▸ **EXERCISE REQUIREMENTS**: The pictures are to be left out when the listing below is reproduced word for word.

▸ **INPUT FOR THIS TASK**:
_ _ _ _
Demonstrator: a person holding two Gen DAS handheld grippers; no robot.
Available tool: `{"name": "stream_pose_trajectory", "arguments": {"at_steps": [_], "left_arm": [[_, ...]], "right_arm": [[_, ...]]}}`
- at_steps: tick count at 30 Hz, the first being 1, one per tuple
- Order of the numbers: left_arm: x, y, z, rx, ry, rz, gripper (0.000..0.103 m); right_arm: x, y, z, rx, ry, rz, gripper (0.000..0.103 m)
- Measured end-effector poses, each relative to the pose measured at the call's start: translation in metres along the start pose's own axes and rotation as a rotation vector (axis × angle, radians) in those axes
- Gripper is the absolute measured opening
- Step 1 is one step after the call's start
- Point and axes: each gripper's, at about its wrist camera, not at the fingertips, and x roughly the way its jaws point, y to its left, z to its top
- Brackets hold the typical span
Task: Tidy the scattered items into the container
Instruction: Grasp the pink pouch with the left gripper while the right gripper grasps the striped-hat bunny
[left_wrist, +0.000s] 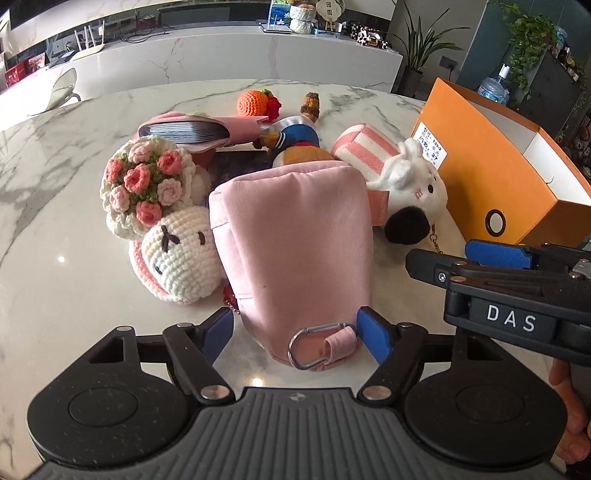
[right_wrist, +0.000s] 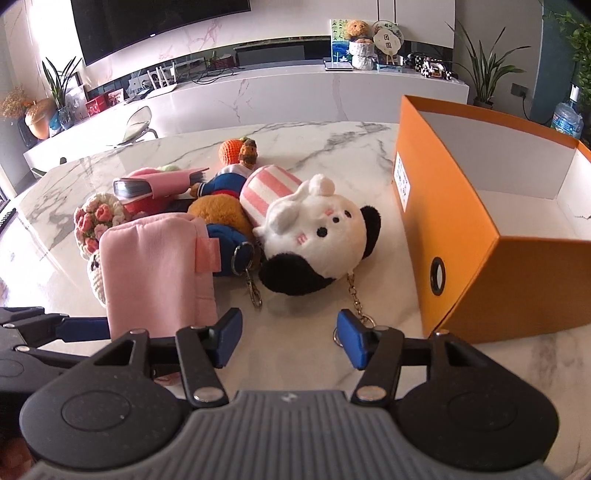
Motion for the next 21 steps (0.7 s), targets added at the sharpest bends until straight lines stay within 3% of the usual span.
{"name": "stream_pose_trajectory", "arguments": {"at_steps": [4, 11, 19, 21], "left_arm": [[0.003, 0.001, 0.007, -0.006, -0.015, -0.019, 0.089], [0.012, 0.004, 0.017, -0.02, -0.008, -0.054, 0.092], [0.011, 0.006, 0.02, -0.031, -0.002, -0.081, 0.078], [0.008, 0.006, 0.02, -0.033, -0.004, -0.086, 0.071]], "right_arm": [[0.007, 0.0, 0.014, -0.085, -0.046, -0.012, 0.072], [0.036, -0.009, 0.039, -0.124, -0.04, -0.019, 0.082], [0.063, -0.007, 0.049, -0.169, -0.022, -0.005, 0.086], [0.069, -0.007, 0.049, -0.174, -0.015, -0.007, 0.087]]}}
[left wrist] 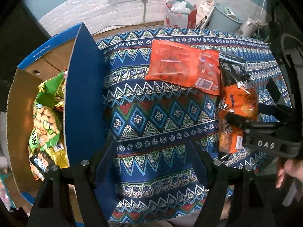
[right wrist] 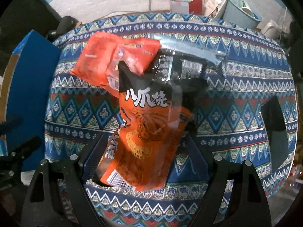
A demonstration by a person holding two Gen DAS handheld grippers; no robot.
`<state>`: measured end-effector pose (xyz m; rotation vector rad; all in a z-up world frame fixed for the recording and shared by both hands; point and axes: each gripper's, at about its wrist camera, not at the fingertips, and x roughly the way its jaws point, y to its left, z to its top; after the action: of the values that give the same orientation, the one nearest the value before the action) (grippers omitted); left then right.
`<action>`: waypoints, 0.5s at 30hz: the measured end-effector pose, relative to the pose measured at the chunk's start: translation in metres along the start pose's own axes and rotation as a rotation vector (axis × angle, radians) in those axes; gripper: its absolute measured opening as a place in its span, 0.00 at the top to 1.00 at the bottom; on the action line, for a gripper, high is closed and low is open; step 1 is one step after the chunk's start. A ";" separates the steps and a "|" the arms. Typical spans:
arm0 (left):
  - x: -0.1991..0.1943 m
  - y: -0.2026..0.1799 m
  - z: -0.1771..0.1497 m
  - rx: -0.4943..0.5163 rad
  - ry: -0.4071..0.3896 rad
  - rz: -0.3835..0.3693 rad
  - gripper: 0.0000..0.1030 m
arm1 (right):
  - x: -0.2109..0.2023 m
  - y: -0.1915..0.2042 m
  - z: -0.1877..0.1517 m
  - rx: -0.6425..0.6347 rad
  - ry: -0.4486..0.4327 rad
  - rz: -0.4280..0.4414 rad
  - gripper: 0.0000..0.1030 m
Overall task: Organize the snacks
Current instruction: 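Grasp the orange-black bag with right tool while left tool reaches toward red bag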
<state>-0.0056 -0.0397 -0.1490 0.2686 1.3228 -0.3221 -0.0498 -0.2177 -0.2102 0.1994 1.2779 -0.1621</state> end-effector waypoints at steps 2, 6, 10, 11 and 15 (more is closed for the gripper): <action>0.003 0.000 0.002 -0.004 0.007 0.001 0.25 | 0.007 0.001 0.000 -0.008 0.013 -0.007 0.20; 0.007 -0.001 0.007 -0.015 0.019 -0.003 0.25 | 0.014 0.001 -0.001 -0.029 0.011 0.012 0.20; 0.012 -0.006 0.015 -0.017 0.029 -0.009 0.25 | 0.011 0.005 -0.002 -0.089 0.002 0.023 0.41; 0.013 -0.007 0.017 -0.017 0.033 -0.010 0.25 | 0.008 0.005 -0.003 -0.105 -0.009 0.015 0.45; 0.017 -0.013 0.024 -0.024 0.050 -0.024 0.26 | -0.002 0.004 -0.003 -0.139 -0.022 0.011 0.56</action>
<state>0.0146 -0.0621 -0.1607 0.2416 1.3789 -0.3216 -0.0524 -0.2129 -0.2090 0.0854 1.2611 -0.0656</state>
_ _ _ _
▸ **RESPONSE**:
Demonstrator: a person holding two Gen DAS handheld grippers; no robot.
Available tool: `{"name": "stream_pose_trajectory", "arguments": {"at_steps": [_], "left_arm": [[_, ...]], "right_arm": [[_, ...]]}}`
- at_steps: tick count at 30 Hz, the first being 1, one per tuple
- Order of the numbers: left_arm: x, y, z, rx, ry, rz, gripper (0.000..0.103 m); right_arm: x, y, z, rx, ry, rz, gripper (0.000..0.103 m)
- Measured end-effector poses, each relative to the pose measured at the call's start: translation in metres along the start pose's own axes and rotation as a rotation vector (axis × angle, radians) in those axes
- Gripper is the absolute measured opening
- Step 1 is one step after the call's start
- Point and axes: each gripper's, at about its wrist camera, not at the fingertips, and x roughly the way its jaws point, y to its left, z to its top
- Brackets hold the typical span
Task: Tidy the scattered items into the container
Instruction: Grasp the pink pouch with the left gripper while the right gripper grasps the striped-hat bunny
[left_wrist, +0.000s] 
[right_wrist, +0.000s] 
Motion for the next 21 steps (0.7 s), targets added at the sharpest bends until straight lines stay within 3% of the usual span.
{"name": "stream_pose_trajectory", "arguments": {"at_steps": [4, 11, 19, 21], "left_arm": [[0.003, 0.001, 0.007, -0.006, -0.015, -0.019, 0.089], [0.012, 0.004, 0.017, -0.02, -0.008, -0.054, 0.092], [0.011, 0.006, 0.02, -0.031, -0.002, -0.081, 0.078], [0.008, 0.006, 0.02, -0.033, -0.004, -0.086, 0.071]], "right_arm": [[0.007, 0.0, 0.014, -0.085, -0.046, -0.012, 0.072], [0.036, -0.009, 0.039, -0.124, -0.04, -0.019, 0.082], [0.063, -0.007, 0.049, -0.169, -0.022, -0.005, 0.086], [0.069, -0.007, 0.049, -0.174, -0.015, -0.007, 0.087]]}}
[left wrist] 
[right wrist] 
A demonstration by a person holding two Gen DAS handheld grippers; no robot.
`<state>`: measured end-effector pose (xyz m; rotation vector rad; all in a z-up world frame fixed for the recording and shared by both hands; point and axes: each gripper's, at about its wrist camera, not at the fingertips, and x roughly the way its jaws point, y to its left, z to its top; after the action: of the values that give the same orientation, the one nearest the value before the action) (grippers omitted); left then right.
`<action>`: waypoints, 0.5s at 30hz: the measured end-effector pose, relative to the pose measured at the chunk's start: translation in metres along the start pose's own axes and rotation as a rotation vector (axis × angle, radians) in those axes; gripper: its absolute measured opening as a place in its span, 0.00 at the top to 1.00 at the bottom; on the action line, for a gripper, high is closed and low is open; step 1 is one step after the chunk's start. A ";" separates the steps and a "|" the arms. Typical spans:
arm0 (left):
  - x: -0.1991..0.1943 m
  - y: -0.2026..0.1799 m
  - z: -0.1771..0.1497 m
  - rx: -0.4943..0.5163 rad
  - ry: -0.4071..0.3896 rad
  - rz: -0.3835..0.3693 rad
  - gripper: 0.0000..0.1030 m
arm1 (right):
  - x: -0.2109..0.2023 m
  - y: -0.1915..0.2042 m
  - z: -0.1877..0.1517 m
  - rx: -0.6425..0.6347 rad
  - ry: -0.4486..0.4327 rad
  - rz: -0.4280..0.4414 rad
  - gripper: 0.0000..0.1030 m
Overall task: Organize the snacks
Current instruction: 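Grasp the orange-black bag with right tool while left tool reaches toward red bag
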<state>-0.0056 -0.0397 -0.1490 0.2686 1.3228 -0.3221 -0.0498 -0.2177 -0.2102 0.1994 1.2779 -0.1621</state> end-effector waypoints at steps 2, 6, 10, 11 and 15 (more is closed for the gripper): <action>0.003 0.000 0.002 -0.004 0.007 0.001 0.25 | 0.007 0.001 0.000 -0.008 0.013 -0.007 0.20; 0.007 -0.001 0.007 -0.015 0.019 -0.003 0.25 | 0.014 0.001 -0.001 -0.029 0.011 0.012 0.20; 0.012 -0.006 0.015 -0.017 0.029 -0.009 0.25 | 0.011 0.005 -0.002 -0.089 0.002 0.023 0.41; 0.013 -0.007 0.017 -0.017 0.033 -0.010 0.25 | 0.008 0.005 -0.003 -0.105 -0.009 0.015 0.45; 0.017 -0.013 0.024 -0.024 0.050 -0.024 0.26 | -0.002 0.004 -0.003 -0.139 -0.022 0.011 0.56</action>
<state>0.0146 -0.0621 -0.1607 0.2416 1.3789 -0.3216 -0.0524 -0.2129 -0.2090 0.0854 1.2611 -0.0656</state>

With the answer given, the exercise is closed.